WHAT THE TASK ASKS »
Give every line from the entries that contains "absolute".

(Saved data entries)
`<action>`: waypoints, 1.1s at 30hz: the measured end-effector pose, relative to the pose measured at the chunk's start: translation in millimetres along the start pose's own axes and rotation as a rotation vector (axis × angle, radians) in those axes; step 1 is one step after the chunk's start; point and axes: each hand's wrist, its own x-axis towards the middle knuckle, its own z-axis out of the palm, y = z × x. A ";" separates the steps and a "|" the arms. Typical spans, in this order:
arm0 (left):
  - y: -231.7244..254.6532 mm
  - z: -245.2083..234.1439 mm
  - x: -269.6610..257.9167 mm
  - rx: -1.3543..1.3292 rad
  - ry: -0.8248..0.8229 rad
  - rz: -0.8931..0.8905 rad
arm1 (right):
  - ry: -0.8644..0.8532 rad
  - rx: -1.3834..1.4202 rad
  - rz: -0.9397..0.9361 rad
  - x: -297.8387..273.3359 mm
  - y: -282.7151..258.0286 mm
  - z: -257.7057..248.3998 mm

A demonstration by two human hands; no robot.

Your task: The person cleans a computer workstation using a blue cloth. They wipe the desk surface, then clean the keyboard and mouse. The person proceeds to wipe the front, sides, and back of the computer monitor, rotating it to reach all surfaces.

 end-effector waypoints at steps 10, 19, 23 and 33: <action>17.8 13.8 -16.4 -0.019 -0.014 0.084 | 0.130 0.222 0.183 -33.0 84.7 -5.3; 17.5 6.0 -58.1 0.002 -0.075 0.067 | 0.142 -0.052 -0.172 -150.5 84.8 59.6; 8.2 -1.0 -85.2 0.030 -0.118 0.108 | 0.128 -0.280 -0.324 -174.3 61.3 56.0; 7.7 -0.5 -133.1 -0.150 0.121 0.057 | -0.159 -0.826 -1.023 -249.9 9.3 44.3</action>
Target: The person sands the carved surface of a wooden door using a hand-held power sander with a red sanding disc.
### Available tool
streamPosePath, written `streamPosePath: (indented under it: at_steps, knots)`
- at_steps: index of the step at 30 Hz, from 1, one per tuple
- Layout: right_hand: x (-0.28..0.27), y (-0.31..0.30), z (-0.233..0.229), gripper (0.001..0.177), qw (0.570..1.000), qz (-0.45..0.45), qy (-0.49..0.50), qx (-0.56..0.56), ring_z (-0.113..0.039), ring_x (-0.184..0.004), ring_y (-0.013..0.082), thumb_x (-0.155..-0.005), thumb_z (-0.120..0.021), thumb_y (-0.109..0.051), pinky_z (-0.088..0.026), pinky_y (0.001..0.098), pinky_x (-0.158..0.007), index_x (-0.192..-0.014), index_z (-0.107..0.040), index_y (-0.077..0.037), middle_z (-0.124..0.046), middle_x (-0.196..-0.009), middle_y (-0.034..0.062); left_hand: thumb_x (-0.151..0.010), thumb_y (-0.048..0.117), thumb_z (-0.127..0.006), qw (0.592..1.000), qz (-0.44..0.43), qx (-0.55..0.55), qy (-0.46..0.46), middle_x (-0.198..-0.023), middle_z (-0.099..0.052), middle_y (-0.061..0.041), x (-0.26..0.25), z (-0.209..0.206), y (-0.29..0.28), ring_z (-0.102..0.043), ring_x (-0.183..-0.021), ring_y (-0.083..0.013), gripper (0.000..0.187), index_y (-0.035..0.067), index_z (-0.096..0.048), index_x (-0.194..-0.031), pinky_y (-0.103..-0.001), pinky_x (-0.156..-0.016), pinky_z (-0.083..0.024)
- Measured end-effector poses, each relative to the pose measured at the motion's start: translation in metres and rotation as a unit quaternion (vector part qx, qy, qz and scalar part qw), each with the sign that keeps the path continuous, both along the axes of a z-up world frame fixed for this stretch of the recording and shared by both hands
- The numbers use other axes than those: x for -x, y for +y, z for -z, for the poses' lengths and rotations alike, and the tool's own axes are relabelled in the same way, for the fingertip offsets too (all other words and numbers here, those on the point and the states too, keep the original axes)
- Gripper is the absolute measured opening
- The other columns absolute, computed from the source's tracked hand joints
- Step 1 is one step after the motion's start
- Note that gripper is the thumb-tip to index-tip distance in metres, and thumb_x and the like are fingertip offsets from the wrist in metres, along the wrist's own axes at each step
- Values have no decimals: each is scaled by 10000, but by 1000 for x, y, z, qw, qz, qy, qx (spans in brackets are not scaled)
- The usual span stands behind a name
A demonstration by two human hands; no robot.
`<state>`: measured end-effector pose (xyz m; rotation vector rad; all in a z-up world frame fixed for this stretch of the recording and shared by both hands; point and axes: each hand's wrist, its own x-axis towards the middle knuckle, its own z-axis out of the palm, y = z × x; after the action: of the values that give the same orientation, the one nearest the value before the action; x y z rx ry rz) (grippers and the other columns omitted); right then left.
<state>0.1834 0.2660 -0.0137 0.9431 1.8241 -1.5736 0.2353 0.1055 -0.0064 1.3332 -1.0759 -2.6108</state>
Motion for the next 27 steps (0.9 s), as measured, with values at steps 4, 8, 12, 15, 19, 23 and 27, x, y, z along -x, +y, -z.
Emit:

ANSWER FOR THE TASK »
- Gripper is the absolute measured opening
- The other columns absolute, computed from the source's tracked hand joints

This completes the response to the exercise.